### Task instructions
Every line of the listing below must be printed again exactly, apart from its pictures.

### Given information
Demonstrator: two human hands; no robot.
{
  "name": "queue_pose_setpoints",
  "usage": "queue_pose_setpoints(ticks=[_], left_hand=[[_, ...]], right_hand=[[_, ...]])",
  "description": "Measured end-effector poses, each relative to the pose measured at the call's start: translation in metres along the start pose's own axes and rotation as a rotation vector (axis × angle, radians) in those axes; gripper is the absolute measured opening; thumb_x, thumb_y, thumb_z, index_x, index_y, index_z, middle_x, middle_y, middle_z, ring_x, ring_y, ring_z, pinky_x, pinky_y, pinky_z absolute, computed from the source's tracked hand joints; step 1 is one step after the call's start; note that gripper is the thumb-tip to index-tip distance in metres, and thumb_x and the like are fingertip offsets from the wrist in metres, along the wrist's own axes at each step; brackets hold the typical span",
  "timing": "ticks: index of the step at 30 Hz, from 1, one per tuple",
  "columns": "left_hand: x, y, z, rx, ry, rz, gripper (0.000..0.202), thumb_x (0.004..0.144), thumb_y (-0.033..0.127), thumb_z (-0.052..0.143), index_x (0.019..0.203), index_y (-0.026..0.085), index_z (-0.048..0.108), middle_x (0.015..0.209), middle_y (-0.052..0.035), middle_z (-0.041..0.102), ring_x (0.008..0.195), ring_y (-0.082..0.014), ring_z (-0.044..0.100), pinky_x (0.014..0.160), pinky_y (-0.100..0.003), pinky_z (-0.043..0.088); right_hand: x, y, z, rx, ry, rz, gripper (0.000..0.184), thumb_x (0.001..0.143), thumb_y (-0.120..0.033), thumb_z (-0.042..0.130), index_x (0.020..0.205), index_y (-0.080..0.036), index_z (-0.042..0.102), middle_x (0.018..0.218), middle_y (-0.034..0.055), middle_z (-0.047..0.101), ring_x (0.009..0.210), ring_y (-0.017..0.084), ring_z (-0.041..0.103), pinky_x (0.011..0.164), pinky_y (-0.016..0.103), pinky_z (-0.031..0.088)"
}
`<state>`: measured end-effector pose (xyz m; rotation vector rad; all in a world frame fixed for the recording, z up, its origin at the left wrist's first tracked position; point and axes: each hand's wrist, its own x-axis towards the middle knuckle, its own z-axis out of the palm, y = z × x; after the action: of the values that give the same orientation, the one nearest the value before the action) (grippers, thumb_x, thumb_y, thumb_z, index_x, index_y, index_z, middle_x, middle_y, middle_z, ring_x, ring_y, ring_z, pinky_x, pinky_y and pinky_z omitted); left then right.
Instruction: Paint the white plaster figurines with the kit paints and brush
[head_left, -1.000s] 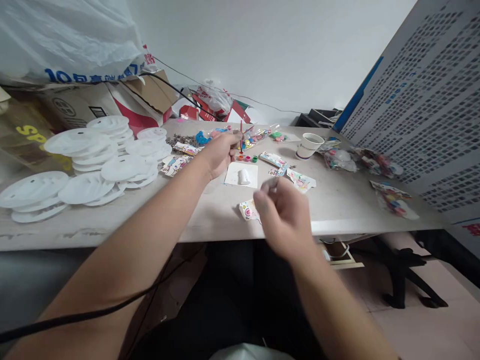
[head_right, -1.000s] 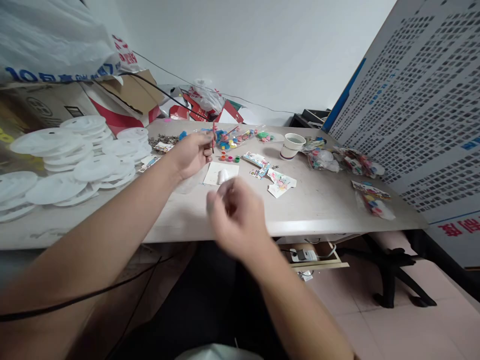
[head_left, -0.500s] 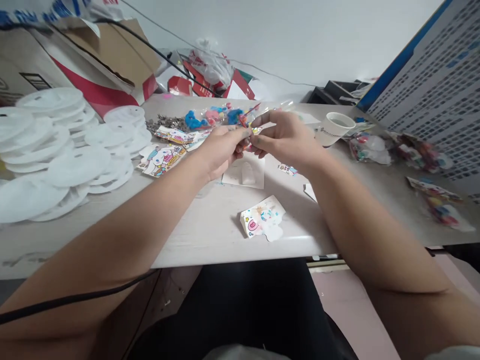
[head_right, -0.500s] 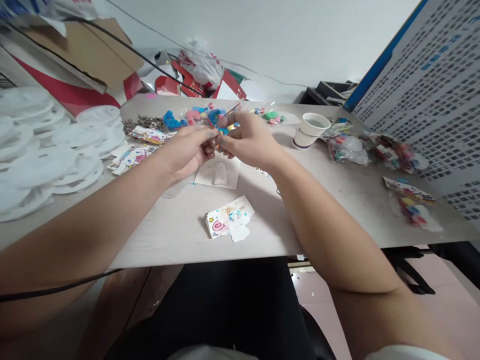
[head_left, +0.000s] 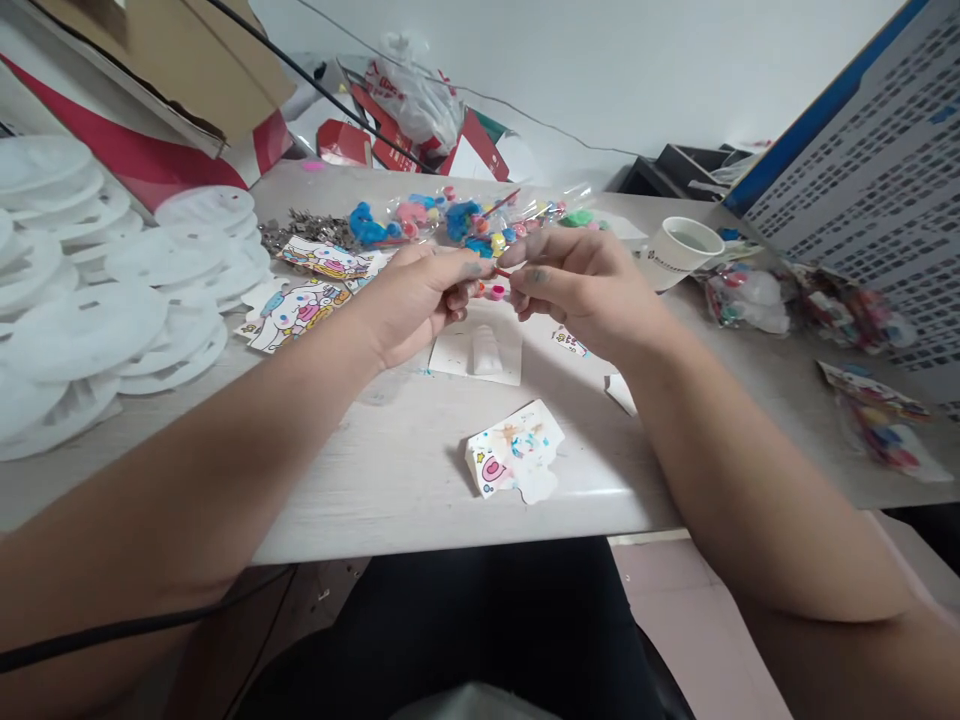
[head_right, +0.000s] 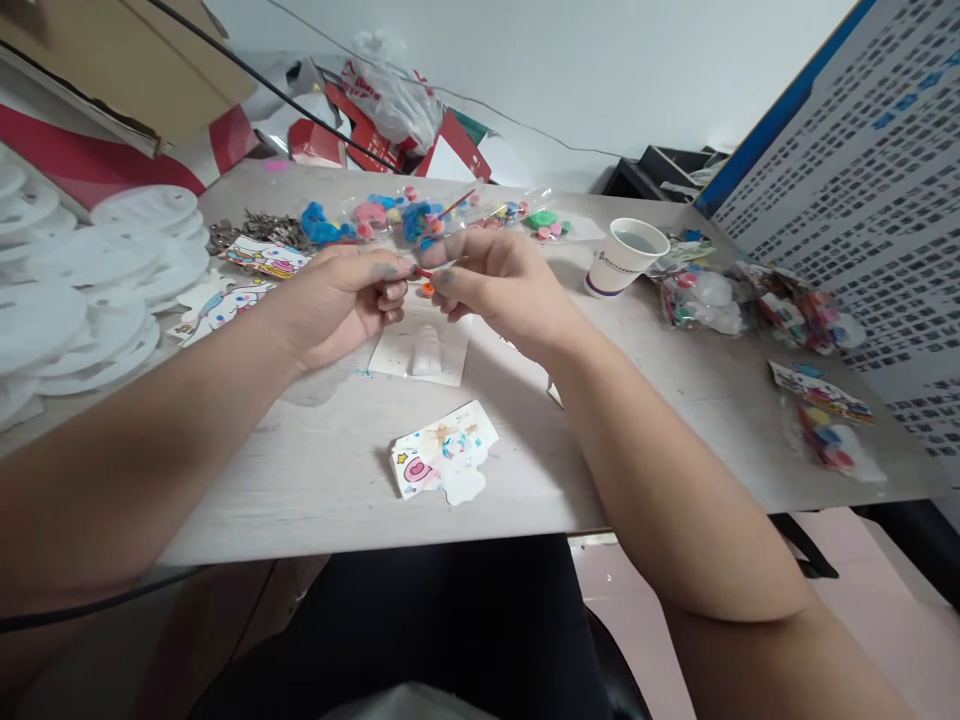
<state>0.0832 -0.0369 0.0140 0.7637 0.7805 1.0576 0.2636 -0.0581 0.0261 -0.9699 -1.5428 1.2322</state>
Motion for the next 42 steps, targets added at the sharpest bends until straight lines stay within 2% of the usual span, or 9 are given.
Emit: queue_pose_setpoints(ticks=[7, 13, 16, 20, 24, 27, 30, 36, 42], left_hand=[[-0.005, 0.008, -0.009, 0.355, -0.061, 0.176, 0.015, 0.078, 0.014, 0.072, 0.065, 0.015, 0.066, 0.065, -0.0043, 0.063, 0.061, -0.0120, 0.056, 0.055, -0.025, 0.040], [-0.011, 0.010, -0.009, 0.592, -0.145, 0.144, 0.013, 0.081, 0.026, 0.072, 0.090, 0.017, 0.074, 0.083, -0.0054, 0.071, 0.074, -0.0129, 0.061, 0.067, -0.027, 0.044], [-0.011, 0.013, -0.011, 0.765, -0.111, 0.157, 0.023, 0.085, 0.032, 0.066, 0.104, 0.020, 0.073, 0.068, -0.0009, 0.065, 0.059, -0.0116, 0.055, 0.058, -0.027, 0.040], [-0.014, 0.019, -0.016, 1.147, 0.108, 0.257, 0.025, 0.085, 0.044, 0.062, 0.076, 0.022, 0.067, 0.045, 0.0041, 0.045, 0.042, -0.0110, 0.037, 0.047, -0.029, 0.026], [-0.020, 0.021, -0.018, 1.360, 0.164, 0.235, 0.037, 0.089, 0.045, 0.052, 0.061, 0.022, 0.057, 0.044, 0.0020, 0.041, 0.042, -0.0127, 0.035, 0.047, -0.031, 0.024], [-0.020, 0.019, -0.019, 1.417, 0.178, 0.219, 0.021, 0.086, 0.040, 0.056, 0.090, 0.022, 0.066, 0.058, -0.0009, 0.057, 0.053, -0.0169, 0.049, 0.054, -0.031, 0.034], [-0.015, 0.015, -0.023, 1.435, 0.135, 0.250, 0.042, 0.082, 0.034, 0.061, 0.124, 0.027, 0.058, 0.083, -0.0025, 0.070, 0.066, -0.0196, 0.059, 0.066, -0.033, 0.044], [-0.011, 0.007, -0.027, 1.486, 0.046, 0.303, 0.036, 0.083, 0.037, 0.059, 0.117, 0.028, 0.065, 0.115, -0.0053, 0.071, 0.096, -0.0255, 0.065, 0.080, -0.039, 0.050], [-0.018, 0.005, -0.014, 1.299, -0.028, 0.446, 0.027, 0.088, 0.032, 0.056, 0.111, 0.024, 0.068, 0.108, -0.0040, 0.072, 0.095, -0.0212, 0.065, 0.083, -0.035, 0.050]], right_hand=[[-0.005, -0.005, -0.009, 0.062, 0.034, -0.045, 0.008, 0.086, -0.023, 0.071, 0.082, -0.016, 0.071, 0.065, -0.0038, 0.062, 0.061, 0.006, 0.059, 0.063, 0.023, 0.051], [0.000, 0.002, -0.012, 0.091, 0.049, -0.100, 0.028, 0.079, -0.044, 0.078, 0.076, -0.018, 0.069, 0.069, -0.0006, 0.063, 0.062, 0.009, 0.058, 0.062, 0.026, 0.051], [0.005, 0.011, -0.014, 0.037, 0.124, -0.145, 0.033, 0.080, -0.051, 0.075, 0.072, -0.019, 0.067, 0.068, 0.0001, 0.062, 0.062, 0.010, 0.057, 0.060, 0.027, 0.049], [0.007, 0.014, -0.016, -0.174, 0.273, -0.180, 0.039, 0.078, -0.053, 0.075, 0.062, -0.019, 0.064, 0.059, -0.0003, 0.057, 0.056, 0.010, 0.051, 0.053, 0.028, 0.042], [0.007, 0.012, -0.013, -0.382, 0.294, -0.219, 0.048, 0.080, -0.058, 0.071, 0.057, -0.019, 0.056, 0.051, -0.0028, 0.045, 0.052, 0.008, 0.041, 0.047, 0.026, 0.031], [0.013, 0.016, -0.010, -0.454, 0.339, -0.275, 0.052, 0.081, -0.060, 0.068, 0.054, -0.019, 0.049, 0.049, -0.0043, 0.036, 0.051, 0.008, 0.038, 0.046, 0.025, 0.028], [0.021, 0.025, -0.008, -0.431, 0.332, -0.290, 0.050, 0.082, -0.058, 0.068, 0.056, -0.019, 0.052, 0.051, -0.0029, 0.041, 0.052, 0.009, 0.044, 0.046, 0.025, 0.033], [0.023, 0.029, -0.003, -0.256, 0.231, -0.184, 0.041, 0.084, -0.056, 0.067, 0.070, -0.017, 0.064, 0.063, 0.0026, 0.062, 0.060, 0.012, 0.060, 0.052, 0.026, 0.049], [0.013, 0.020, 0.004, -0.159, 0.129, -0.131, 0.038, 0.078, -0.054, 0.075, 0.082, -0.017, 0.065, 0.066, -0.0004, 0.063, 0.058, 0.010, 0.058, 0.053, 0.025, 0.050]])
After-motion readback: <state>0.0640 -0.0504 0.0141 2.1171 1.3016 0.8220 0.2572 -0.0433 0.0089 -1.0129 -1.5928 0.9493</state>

### Written solution
Demonstrator: two human hands; no robot.
{
  "name": "queue_pose_setpoints",
  "usage": "queue_pose_setpoints(ticks=[_], left_hand=[[_, ...]], right_hand=[[_, ...]])",
  "description": "Measured end-effector poses, each relative to the pose measured at the call's start: translation in metres along the start pose's own axes and rotation as a rotation vector (axis × angle, radians) in those axes; gripper is the absolute measured opening; thumb_x, thumb_y, thumb_z, index_x, index_y, index_z, middle_x, middle_y, middle_z, ring_x, ring_y, ring_z, pinky_x, pinky_y, pinky_z absolute, computed from the source's tracked hand joints; step 1 is one step after the call's start; note that gripper is the thumb-tip to index-tip distance in metres, and thumb_x and the like are fingertip offsets from the wrist in metres, along the wrist's own axes at each step; brackets hold the typical span",
  "timing": "ticks: index of the step at 30 Hz, from 1, one per tuple",
  "columns": "left_hand: x, y, z, rx, ry, rz, gripper (0.000..0.202), thumb_x (0.004..0.144), thumb_y (-0.033..0.127), thumb_z (-0.052..0.143), index_x (0.019..0.203), index_y (-0.026..0.085), index_z (-0.048..0.108), middle_x (0.015..0.209), middle_y (-0.052..0.035), middle_z (-0.041..0.102), ring_x (0.008..0.195), ring_y (-0.082..0.014), ring_z (-0.044..0.100), pinky_x (0.014..0.160), pinky_y (-0.100..0.003), pinky_z (-0.043..0.088); right_hand: x, y, z, rx, ry, rz, gripper (0.000..0.184), thumb_x (0.001..0.143), thumb_y (-0.120..0.033), thumb_z (-0.042..0.130), index_x (0.020..0.205), index_y (-0.080..0.036), index_z (-0.042..0.102), middle_x (0.018..0.218), middle_y (-0.034..0.055), middle_z (-0.047..0.101), ring_x (0.009..0.210), ring_y (-0.017..0.084), ring_z (-0.041..0.103), pinky_x (0.011..0.164), pinky_y (-0.016..0.103), pinky_z (-0.031..0.088)"
}
`<state>`: measured end-effector pose (xyz m; rotation vector rad; all in a world frame fixed for the recording, z up, its origin at the left wrist's first tracked position; point and axes: each hand's wrist, its own x-axis towards the middle knuckle, its own z-axis out of the palm, y = z × x; after the action: of the values that give the same orientation, the one nearest the value before the action) (grippers, thumb_x, thumb_y, thumb_z, index_x, index_y, index_z, middle_x, middle_y, middle_z, ring_x, ring_y, ring_z, pinky_x, pinky_y and pinky_z omitted); left then right.
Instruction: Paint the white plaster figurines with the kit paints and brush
[head_left, -1.000s] 
[head_right, -1.000s] 
[head_left, -0.500s] 
[head_right, -0.500s] 
[head_left, +0.000s] 
[head_right, +0.000s] 
<state>0.0832 -0.0369 0.0140 0.7637 0.7805 1.0576 0.2636 -0.0581 0.0261 -0.9699 -1.5428 1.2322</state>
Motion for the next 42 steps, targets added at the sharpest bends until straight lines stay within 2% of the usual span, or 9 are given.
Emit: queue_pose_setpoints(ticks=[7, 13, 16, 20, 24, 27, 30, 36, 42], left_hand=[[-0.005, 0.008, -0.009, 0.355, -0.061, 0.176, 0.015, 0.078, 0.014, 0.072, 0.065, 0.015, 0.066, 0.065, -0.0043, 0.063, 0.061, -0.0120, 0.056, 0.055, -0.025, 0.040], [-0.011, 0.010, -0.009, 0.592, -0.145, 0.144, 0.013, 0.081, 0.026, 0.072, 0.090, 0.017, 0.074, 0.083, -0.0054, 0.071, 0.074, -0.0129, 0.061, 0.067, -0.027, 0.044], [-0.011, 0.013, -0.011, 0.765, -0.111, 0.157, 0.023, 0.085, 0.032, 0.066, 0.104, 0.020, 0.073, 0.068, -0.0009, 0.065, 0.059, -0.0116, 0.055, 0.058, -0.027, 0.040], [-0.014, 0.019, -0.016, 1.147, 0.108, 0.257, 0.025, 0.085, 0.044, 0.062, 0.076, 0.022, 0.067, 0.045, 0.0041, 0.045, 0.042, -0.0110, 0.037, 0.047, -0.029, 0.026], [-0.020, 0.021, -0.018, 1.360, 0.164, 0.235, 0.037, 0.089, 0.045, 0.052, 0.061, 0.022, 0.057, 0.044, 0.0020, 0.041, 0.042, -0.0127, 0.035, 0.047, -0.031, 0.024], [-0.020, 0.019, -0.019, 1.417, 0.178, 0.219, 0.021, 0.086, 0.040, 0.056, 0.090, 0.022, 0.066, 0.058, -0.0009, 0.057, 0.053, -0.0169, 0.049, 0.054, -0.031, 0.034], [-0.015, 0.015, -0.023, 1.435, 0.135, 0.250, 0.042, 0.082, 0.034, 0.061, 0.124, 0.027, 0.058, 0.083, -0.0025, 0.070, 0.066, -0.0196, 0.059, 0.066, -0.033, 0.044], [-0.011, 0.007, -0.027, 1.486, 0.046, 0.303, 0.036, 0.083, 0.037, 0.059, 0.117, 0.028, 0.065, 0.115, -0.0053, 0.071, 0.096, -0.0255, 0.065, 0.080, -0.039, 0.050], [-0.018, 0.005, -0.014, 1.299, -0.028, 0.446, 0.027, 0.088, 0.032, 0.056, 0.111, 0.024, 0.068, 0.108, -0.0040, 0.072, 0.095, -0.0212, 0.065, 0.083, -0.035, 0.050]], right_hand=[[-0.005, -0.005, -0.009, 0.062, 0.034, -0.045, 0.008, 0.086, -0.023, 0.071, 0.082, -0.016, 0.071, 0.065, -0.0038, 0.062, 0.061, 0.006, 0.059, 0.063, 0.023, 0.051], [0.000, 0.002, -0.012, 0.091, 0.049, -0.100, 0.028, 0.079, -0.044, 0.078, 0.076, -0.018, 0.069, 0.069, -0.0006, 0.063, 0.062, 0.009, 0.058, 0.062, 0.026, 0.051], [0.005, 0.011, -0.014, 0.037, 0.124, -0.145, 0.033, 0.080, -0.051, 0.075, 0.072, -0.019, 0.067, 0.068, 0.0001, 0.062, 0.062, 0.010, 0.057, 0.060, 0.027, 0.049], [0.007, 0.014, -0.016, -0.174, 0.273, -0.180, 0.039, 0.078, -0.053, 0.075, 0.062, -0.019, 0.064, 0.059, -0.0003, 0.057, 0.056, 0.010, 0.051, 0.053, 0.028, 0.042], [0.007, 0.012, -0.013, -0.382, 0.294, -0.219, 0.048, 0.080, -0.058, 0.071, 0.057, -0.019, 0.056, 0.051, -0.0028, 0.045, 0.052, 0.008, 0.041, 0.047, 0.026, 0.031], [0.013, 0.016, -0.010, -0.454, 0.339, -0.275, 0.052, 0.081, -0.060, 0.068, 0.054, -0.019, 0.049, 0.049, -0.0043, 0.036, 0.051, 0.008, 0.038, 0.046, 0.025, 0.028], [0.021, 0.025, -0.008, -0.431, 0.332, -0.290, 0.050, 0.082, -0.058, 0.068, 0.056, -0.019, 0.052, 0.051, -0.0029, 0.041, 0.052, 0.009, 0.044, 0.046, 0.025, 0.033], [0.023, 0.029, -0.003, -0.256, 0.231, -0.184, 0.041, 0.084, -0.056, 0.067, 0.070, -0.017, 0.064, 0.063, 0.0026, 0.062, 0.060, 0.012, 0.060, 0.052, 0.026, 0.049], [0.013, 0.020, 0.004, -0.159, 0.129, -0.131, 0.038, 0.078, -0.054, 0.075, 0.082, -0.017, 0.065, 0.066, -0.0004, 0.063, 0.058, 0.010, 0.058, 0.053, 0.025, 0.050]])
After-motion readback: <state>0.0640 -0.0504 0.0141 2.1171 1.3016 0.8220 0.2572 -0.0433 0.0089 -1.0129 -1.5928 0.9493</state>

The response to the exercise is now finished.